Are formed. The rim 22 has flange portions 25a and 25b located at both ends in the axial direction (a is the front side, b is the back side).
And bead seat portions 26a and 26b (a is a front side, b is a back side) connected to the flange portions 25a and 25b, and a drop portion 27. The wheel 20 has an air valve hole for mounting the air valve 28.

The rigidity of each part of the tire 10 is determined by its shape, material,
It can be freely selected according to the site by embedding a steel cord. The damper portion 16 is a portion that is softer than the mounting portion 15 and the bead portion 13 and can function as a spring and a damper.
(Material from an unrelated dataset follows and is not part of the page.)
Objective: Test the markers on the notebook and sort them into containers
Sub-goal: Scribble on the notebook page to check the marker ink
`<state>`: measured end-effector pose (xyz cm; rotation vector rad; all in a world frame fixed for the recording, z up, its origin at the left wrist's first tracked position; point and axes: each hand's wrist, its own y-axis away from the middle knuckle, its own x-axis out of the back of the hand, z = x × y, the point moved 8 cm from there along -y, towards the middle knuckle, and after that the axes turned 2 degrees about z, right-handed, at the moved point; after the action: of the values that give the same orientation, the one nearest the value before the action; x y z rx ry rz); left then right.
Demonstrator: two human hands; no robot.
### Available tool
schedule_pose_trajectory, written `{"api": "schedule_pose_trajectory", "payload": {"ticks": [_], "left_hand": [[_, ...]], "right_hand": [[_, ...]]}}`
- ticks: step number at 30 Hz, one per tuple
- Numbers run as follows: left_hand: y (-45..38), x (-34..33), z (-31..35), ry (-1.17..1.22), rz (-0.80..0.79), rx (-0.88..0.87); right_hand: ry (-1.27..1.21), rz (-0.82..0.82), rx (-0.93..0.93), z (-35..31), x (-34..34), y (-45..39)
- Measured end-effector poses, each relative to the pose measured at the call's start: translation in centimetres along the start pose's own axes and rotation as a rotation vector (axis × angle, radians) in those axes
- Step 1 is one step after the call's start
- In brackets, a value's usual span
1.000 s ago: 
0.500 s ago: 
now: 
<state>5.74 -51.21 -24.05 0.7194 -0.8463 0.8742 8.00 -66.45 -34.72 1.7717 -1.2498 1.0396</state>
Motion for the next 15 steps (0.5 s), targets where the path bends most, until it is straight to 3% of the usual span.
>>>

The spring of the damper portion 16 acts as a shear or a tension or a bend or a combination of at least two of these. The vertical constant of the damper part 16 is:
In a vibration system in which the vehicle body is a mass and the damper portion 16 is a spring, the spring constant is selected to be able to attenuate the vertical vibration at about 10 to 20 Hz, for example, about 15 Hz. Since the resonance point is in a lower frequency range than the damping region, in a vibration system in which the vehicle body is a mass and the damper portion 16 is a spring, the resonance point is 8 Hz to 1 in order to attenuate a vertical vibration near 15 Hz.
It is set in a region of about 0 Hz.

By tuning the resonance point of a vibration model with a tire as a mass to 120 to 180 Hz by using the damper section 16 whose spring constant is selected as described above, a conventional problem of 200 to 300 Hz has been obtained. For example, road noise near 230 Hz (a humming sound when traveling on a road surface) can be suppressed (to suppress vibration in a region slightly above the resonance point).

The tire 10 may be provided with a run flat portion extending toward the tread portion 11 on the mounting portion 15 or by hardening the tire sidewall portion 12 so that the sidewall portion 12 has a run flat mechanism. Is also good. When the run flat portion is formed or when the tire sidewall portion 12 is hardened, it is safe to run for a while in a state where the tire is punctured.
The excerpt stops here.